To process incoming data in a co-located fashion there is a Continuous
Query feature [1].

Looks like it fits your use case quite well.





[1] https://apacheignite-net.readme.io/docs/continuous-queries



On Mon, Apr 23, 2018 at 7:32 AM, Raymond Wilson <ra...@trimble.com>
wrote:

I did find ICache.GetLocalEntries() method and have written the following
as a proof of concept (yet to exercise it though):



            IEnumerable<ICacheEntry<BufferQueueKey, BufferQueueItem>>
localItems = QueueCache.GetLocalEntries(new [] {CachePeekMode.Primary});



            ICacheEntry<BufferQueueKey, BufferQueueItem> first =
localItems.FirstOrDefault();



            if (first != null)

            {

                // Get the list of all items in the buffer matching the
affinity key of the first item

                // in the list, limiting the result set to 100 TAG files.

                List<ICacheEntry<BufferQueueKey, BufferQueueItem>>
candidates = localItems

                    .Where(x => x.Value.AffinityKey ==
first.Value.AffinityKey)

                    .Take(100)

                    .ToList();



                if (candidates?.Count > 0)

                {

                    // Submit the list of items to the processor

                    // ...

                }

            }



This seems like it should do what I want, but I’m a little suspicious that
it may evaluate the entire content of the cache against the Where()
condition before taking the first 100 results.



I think I can constrain it by modifying the LINQ expression like this:



                List<ICacheEntry<BufferQueueKey, BufferQueueItem>>
candidates = localItems

                    .Take(100)

                    .Where(x => x.Value.AffinityKey ==
first.Value.AffinityKey)

                    .ToList();



Which will at least limit the overall number examined to be 100, while not
capturing the first 100 that do match.



I could further modify it to a ‘double-take’ which still constrains the
overall query but improves the chances of filling the maximum take of 100
matching items



                List<ICacheEntry<BufferQueueKey, BufferQueueItem>>
candidates = localItems

                    .Take(1000)

                    .Where(x => x.Value.AffinityKey ==
first.Value.AffinityKey)

                    .Take(100)

                    .ToList();



Or is there a better way?



Thanks,

Raymond.



*From:* Raymond Wilson [mailto:raymond_wilson@trimble.com]
*Sent:* Monday, April 23, 2018 1:11 PM
*To:* user@ignite.apache.org
*Subject:* Using a cache as an affinity co-located processing buffer in
Ignite.Net



All,



I have been thinking about how to use Ignite.Net to support an affinity
co-located ingest pipeline that uses queue buffering to provide fault
tolerance and buffering for a flow of ingest packages.

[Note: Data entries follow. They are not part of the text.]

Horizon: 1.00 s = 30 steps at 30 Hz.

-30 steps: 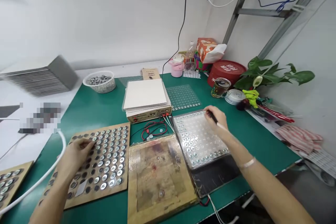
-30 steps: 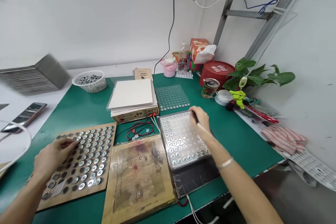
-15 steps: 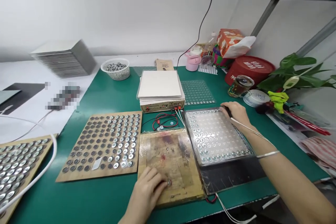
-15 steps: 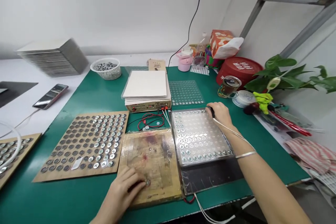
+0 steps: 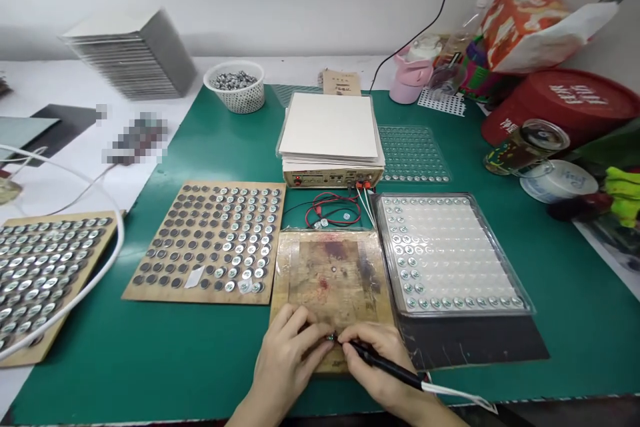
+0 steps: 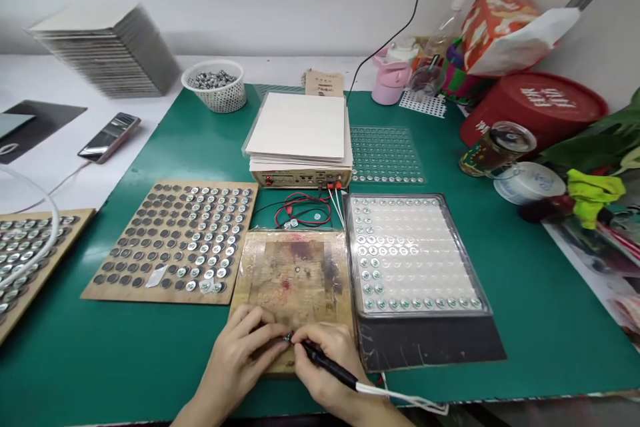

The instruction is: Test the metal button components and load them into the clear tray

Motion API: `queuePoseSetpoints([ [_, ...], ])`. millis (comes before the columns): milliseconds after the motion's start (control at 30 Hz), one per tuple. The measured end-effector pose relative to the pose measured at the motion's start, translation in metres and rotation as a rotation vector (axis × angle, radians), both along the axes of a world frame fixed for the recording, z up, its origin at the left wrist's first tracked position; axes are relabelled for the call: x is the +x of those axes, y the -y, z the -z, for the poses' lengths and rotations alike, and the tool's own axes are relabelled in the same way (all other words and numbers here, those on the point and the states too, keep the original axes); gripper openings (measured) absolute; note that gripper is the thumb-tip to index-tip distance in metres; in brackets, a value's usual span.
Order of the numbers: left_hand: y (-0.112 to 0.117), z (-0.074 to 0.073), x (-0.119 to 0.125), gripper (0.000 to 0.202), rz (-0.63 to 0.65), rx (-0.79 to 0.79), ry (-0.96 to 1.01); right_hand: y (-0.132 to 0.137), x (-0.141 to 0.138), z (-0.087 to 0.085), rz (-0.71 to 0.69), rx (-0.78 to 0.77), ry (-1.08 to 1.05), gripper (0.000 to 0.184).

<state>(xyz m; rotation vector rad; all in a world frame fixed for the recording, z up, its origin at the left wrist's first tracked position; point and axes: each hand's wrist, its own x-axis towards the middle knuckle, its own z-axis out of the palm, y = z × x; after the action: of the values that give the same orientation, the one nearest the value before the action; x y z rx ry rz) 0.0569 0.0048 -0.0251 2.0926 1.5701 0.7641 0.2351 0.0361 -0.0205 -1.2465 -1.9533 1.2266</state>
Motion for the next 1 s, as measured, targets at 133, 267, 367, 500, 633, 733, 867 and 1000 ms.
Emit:
queuePoseSetpoints([
  [133,-0.001,0.0,0.0,0.01,0.001,0.0,0.016,-0.002,0.004,-0.001,-0.039,0.026,0.032,0.017],
  [267,-0.001,-0.003,0.005,0.009,-0.014,-0.003,0.038,-0.003,0.002,-0.001,-0.073,0.02,0.091,0.018],
  [367,-0.003,-0.01,-0.005,0.01,0.001,-0.031,0.056,-0.006,0.002,0.001,-0.109,0.002,0.128,0.019],
  [500,-0.006,-0.017,-0.062,0.019,-0.225,0.018,-0.057,-0.008,0.005,0.006,-0.099,0.004,0.122,0.02],
  [633,-0.003,-0.008,-0.14,0.062,-0.532,0.065,-0.308,-0.005,0.007,0.009,-0.096,0.013,0.094,0.02],
  [733,0.002,0.005,-0.174,0.086,-0.635,0.039,-0.446,-0.005,0.007,0.007,-0.108,0.009,0.073,0.019],
  [867,0.005,0.012,-0.179,0.094,-0.672,-0.061,-0.471,-0.007,0.003,0.0,-0.084,-0.039,0.062,0.017],
  [1000,0.005,0.007,-0.173,0.104,-0.694,-0.051,-0.488,-0.007,0.002,-0.002,-0.072,-0.05,0.057,0.018],
])
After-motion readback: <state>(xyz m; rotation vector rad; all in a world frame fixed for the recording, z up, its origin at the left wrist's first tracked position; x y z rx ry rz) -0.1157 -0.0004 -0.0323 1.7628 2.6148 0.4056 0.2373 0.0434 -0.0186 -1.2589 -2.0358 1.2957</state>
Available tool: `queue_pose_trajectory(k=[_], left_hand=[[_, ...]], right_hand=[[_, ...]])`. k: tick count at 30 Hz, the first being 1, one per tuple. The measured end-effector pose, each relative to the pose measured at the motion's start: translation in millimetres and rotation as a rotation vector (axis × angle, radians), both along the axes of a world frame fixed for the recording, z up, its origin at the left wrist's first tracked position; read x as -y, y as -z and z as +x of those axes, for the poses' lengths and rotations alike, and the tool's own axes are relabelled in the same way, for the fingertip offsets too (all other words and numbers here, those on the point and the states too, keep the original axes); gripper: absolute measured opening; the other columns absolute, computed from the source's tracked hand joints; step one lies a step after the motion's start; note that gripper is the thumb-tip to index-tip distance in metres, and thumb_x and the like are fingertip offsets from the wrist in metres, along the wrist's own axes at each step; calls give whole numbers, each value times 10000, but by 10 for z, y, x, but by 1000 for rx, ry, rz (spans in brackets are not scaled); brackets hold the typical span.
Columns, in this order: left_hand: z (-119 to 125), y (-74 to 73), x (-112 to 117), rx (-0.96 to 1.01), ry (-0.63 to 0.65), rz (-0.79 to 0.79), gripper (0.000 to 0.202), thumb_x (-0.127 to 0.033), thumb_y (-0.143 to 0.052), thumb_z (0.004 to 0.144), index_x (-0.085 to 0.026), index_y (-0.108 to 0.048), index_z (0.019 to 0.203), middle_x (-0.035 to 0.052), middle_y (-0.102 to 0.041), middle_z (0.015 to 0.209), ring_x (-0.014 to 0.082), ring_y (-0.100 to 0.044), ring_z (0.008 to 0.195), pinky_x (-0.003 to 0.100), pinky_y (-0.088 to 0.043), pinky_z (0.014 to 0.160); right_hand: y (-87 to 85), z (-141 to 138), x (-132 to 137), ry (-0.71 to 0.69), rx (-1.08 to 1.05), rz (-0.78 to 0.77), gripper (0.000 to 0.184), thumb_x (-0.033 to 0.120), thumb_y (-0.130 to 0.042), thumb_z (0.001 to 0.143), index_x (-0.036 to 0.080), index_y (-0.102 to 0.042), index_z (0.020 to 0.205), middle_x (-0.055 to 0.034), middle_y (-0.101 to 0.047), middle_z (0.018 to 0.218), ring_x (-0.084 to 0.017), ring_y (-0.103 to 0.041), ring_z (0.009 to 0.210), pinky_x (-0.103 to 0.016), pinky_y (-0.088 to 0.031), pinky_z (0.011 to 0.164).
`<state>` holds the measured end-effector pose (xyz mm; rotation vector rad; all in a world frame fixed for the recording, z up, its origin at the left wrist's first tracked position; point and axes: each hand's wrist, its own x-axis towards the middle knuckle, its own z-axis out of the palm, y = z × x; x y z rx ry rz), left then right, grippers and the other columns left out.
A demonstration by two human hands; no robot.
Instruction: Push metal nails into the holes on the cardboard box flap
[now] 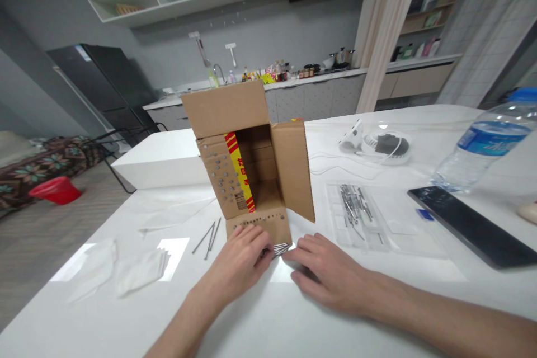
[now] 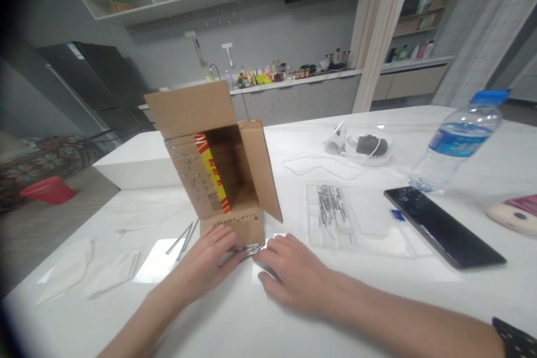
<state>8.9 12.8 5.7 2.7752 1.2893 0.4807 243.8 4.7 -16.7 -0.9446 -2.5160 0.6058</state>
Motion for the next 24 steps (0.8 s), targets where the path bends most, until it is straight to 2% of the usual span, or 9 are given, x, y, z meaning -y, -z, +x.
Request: queue_pose_trajectory(k=[6, 14, 24], left_hand=[[3, 106, -89, 147, -195, 210, 86, -132, -539, 947, -214, -516, 960, 27, -652, 969, 210, -593, 877, 342, -439, 763], [96, 180, -135, 195, -224, 279, 86, -138, -504, 976, -219, -532, 983, 37, -659, 1015, 211, -609, 934, 347, -431, 782], [139, 194, -232, 143, -267, 378, 144, -129, -443, 991, -217, -540, 934, 32, -665, 891, 208, -597, 818, 339, -412, 712]], right_hand=[[-10, 7, 9, 8, 12, -8, 169, 207, -545, 937, 181, -669, 1048, -64, -620, 914, -215, -548, 879, -364, -384, 820], [3, -8, 14, 12, 20, -11, 185, 212, -547, 938, 185, -672, 1072, -64, -628, 927, -221, -556, 887, -377, -383, 822], [-14, -10, 18, 12, 10, -6, 181, 213, -542, 946, 184, -673, 1068, -63, -633, 925, -221, -561, 886, -376, -384, 815]])
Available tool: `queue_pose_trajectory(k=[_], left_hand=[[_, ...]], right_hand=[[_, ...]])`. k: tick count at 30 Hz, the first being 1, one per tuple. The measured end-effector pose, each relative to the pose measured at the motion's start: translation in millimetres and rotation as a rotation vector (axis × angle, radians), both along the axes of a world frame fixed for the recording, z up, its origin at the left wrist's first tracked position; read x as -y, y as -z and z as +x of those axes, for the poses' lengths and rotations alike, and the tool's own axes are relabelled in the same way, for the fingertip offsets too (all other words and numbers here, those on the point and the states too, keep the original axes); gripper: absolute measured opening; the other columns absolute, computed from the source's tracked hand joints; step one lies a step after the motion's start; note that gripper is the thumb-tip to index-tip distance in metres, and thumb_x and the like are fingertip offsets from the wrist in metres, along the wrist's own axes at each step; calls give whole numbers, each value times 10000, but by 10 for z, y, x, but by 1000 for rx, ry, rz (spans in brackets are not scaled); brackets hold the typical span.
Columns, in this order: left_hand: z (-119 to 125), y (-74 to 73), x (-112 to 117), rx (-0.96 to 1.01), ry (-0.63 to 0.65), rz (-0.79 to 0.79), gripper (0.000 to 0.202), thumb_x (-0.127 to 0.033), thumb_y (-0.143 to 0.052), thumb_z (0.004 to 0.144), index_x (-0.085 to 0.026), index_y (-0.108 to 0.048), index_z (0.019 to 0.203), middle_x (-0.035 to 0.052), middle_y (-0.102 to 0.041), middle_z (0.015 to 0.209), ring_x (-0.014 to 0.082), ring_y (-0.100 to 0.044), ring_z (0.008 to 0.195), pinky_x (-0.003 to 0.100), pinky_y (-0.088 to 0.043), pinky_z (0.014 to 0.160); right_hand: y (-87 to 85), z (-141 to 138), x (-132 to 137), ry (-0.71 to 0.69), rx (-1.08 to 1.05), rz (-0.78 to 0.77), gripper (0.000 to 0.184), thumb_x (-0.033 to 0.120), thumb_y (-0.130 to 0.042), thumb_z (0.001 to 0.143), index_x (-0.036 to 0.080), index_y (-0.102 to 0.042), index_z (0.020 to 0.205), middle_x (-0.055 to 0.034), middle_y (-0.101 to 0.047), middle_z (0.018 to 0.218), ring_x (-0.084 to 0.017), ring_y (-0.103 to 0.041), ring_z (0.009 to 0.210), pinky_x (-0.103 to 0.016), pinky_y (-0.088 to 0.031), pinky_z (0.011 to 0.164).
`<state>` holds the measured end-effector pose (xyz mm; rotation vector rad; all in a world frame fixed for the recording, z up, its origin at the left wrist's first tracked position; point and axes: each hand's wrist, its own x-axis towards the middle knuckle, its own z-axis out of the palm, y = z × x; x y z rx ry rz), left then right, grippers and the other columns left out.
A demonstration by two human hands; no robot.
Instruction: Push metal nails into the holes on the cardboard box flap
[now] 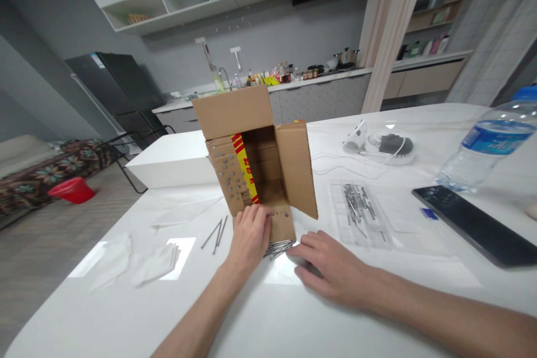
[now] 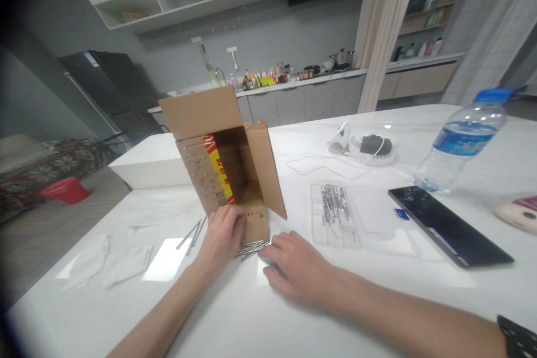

At a high level, it looks like this:



Arrival pipeline: [Gateway] -> [PackageReceiver] -> [PackageCache, affinity
co-located with PackageProcessor]

Processing pipeline: [PackageCache] -> [PackageProcessor] ->
[ProcessedDataCache affinity co-located with PackageProcessor]



Essentially, I want a cache that look like this:



Public class CacheItem

{

    Public DateTime date;



  [AffinityKeyMapped]

     public Guid AffinityKey;



     public byte [] Package;

}



   ICache<string, CacheTime> BufferQueue.



BufferQueue =  ignite.GetOrCreateCache <string, CacheItem > (

                    new CacheConfiguration

                    {

                        Name = “BufferQueue”,



                        KeepBinaryInStore = true,



                        // Replicate the maps across nodes

                        CacheMode = CacheMode.Partitioned,

                    });

            }



This queue will target a data region that is configured for persistency.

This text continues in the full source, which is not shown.